Start of Block

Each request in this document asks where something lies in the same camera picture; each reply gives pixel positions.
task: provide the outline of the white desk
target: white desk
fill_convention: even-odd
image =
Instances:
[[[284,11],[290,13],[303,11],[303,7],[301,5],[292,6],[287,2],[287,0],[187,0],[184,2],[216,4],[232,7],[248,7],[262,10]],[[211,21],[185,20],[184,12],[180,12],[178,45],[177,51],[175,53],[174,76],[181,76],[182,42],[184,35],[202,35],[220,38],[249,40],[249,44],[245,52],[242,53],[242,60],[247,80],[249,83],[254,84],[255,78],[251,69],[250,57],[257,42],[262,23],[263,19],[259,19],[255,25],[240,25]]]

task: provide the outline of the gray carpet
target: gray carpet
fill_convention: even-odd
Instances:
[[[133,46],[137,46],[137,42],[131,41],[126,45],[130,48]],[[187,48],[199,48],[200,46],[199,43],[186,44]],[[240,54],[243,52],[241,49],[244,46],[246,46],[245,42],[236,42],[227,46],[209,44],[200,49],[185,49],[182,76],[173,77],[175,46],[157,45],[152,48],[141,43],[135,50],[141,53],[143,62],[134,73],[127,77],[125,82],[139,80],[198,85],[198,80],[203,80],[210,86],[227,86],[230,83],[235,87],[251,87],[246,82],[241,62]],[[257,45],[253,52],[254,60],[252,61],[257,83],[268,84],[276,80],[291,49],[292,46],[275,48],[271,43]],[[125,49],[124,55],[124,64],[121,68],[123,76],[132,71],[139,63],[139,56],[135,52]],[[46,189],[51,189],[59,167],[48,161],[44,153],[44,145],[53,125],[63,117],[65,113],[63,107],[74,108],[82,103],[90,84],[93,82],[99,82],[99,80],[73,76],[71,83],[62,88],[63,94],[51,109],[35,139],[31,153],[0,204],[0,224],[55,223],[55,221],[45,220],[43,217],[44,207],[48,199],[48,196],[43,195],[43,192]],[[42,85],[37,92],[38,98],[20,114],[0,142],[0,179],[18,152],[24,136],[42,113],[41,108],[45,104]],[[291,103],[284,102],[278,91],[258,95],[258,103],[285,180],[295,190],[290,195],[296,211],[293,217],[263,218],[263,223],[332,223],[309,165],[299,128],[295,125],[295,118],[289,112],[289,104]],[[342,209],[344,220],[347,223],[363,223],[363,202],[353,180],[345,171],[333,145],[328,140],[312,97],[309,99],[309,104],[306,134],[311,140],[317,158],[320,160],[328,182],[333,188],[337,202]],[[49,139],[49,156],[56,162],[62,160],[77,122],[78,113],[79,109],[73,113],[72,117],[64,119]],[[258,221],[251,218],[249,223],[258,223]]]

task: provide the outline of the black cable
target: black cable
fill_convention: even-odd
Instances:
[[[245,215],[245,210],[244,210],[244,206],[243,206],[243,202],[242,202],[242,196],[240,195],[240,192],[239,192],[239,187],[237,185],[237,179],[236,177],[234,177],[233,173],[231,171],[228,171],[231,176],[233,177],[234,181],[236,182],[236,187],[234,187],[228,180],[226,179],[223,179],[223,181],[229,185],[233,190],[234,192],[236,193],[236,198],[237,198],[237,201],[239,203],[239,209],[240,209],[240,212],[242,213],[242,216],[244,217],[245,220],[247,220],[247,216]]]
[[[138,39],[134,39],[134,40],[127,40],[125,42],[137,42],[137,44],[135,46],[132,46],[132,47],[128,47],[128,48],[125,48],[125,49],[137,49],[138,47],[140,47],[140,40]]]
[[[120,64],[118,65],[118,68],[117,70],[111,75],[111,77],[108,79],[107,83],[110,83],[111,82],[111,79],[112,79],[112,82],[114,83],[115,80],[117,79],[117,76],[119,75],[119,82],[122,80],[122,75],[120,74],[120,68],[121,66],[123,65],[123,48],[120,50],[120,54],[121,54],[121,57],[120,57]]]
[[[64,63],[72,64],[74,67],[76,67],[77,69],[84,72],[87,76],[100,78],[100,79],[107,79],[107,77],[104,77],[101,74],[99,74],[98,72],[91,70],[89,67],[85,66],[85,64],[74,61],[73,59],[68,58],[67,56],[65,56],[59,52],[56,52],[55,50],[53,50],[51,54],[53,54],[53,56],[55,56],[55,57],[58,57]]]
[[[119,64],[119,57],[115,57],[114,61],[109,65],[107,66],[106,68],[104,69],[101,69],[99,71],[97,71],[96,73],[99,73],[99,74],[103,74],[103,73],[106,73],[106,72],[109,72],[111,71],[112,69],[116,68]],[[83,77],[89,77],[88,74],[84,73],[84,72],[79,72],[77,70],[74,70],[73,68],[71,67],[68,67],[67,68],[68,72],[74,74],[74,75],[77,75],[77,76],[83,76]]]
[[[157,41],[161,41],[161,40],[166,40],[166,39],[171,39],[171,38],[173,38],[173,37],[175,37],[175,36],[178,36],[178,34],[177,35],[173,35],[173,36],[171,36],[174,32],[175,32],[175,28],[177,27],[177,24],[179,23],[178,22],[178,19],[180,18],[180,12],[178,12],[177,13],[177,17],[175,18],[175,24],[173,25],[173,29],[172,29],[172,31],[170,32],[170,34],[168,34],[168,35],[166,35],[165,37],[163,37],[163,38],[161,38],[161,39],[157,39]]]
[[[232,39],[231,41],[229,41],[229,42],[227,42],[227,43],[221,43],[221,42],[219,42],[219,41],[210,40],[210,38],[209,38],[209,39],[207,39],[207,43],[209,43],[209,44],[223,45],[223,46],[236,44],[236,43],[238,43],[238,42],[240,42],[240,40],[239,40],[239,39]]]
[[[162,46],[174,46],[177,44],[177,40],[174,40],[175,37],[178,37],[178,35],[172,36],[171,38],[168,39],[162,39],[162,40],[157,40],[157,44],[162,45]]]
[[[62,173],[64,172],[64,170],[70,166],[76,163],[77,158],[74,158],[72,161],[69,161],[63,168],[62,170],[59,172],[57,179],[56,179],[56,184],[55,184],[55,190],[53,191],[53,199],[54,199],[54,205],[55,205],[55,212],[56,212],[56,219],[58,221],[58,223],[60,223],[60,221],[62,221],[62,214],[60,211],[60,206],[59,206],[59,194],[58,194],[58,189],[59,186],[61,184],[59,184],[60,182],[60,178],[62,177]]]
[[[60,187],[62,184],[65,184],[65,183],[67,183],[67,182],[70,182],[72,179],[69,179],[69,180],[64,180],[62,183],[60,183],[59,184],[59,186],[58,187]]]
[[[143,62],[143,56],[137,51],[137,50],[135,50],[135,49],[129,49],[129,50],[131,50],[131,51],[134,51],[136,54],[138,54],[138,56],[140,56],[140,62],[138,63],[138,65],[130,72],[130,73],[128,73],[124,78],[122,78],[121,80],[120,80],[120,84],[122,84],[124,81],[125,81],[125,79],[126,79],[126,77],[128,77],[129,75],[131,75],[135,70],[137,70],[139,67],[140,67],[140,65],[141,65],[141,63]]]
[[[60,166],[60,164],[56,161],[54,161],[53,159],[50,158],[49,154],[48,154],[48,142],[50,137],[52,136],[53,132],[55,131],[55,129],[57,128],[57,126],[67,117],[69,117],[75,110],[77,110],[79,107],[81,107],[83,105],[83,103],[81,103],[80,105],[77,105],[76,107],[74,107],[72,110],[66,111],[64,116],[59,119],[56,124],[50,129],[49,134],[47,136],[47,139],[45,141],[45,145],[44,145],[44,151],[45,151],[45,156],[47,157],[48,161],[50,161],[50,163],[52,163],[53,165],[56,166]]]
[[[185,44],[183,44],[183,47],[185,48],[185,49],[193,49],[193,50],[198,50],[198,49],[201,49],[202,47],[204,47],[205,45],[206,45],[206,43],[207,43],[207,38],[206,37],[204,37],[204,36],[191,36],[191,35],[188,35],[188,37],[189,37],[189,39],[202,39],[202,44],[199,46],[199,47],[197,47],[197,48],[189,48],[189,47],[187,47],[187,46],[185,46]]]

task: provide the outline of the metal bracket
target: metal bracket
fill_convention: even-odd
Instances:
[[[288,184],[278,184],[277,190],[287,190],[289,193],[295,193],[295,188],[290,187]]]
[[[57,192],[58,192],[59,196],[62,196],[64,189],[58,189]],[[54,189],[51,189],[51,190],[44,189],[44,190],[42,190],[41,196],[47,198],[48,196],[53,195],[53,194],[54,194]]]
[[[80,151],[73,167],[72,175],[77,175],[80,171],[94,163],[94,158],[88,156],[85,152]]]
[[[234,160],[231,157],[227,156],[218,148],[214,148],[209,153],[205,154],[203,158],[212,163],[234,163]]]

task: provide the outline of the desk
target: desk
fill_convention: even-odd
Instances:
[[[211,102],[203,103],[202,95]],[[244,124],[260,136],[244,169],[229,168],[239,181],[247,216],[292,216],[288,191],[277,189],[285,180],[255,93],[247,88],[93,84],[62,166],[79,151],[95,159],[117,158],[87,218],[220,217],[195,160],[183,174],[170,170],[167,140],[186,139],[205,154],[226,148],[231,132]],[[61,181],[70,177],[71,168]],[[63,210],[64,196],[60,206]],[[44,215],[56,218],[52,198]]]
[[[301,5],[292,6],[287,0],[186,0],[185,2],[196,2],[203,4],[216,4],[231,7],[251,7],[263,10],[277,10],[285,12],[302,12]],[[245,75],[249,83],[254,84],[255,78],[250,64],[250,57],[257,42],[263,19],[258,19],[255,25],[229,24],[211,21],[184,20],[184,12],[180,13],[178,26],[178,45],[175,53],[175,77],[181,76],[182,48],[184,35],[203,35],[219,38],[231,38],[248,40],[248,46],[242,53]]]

End of Block

WHAT THE EXERCISE ASKS — Look over the entries above. Copy every line that contains the word "carpet".

ANSWER TO THE EXERCISE —
task: provide the outline of the gray carpet
target: gray carpet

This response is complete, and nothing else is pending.